Data in this exercise -
□ □ □ □ □ □ □

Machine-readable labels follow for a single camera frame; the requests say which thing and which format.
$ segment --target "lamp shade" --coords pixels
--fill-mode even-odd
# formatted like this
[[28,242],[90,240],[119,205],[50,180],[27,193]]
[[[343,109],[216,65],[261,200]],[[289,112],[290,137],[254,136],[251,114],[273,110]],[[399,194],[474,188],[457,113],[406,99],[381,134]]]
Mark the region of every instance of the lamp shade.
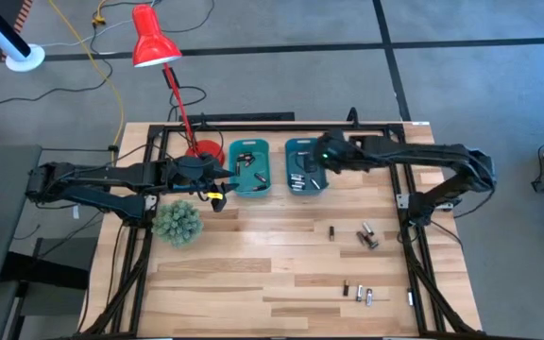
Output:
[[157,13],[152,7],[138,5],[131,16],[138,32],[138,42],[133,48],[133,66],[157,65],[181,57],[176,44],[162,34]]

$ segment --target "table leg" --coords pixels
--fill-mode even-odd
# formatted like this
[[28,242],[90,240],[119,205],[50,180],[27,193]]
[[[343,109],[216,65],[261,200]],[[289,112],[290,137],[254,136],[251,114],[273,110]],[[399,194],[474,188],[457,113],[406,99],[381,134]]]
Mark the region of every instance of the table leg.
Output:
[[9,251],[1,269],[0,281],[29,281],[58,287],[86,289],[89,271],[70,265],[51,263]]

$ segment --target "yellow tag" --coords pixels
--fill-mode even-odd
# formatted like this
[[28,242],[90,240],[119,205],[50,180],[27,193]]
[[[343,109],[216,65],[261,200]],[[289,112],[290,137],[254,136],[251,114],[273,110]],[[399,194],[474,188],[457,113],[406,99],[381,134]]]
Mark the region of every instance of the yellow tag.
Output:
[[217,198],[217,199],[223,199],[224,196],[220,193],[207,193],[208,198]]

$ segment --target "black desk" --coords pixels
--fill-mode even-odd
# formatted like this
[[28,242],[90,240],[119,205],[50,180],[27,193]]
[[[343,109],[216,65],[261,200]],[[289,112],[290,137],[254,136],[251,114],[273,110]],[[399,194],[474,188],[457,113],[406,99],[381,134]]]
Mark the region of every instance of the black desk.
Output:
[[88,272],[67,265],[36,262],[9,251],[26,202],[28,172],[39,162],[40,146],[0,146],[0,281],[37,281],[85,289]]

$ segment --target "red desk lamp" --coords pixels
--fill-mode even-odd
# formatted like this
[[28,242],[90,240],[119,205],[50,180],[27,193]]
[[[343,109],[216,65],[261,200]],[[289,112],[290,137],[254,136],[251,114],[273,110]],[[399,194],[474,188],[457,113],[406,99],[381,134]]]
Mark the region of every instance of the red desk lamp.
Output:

□ □ □ □ □ □ □

Action item - Reproduce the data verbatim and omit each image.

Answer for this exercise -
Machine-readable labels follow for a single camera frame; the requests say which thing and which format.
$ segment --target "lamp shade" --coords pixels
--fill-mode even-odd
# formatted like this
[[28,242],[90,240],[119,205],[50,180],[27,193]]
[[[343,109],[216,65],[261,200]],[[289,112],[290,137],[254,136],[251,114],[273,110]],[[399,194],[474,188],[457,113],[406,99],[381,134]]]
Mark the region of every instance of the lamp shade.
Output:
[[157,13],[152,7],[138,5],[131,16],[138,32],[138,42],[133,48],[133,66],[157,65],[181,57],[176,44],[162,34]]

$ segment --target "table leg" --coords pixels
--fill-mode even-odd
# formatted like this
[[28,242],[90,240],[119,205],[50,180],[27,193]]
[[[343,109],[216,65],[261,200]],[[289,112],[290,137],[254,136],[251,114],[273,110]],[[399,194],[474,188],[457,113],[406,99],[381,134]]]
Mark the region of every instance of the table leg.
Output:
[[9,251],[1,269],[0,281],[29,281],[58,287],[86,289],[89,271],[70,265],[51,263]]

$ segment --target "yellow tag" --coords pixels
--fill-mode even-odd
# formatted like this
[[28,242],[90,240],[119,205],[50,180],[27,193]]
[[[343,109],[216,65],[261,200]],[[289,112],[290,137],[254,136],[251,114],[273,110]],[[399,194],[474,188],[457,113],[406,99],[381,134]]]
Mark the region of every instance of the yellow tag.
Output:
[[217,198],[217,199],[223,199],[224,196],[220,193],[207,193],[208,198]]

$ segment --target "black desk" --coords pixels
--fill-mode even-odd
# formatted like this
[[28,242],[90,240],[119,205],[50,180],[27,193]]
[[[343,109],[216,65],[261,200]],[[289,112],[290,137],[254,136],[251,114],[273,110]],[[399,194],[474,188],[457,113],[406,99],[381,134]]]
Mark the region of every instance of the black desk.
Output:
[[88,272],[67,265],[36,262],[9,251],[26,202],[28,172],[39,162],[40,146],[0,146],[0,281],[37,281],[85,289]]

$ segment --target "red desk lamp" --coords pixels
--fill-mode even-odd
# formatted like this
[[28,242],[90,240],[119,205],[50,180],[27,193]]
[[[343,109],[216,65],[261,200]],[[289,112],[290,137],[254,136],[251,114],[273,110]],[[399,194],[474,188],[457,113],[406,99],[381,134]]]
Mark the region of every instance of the red desk lamp.
Output:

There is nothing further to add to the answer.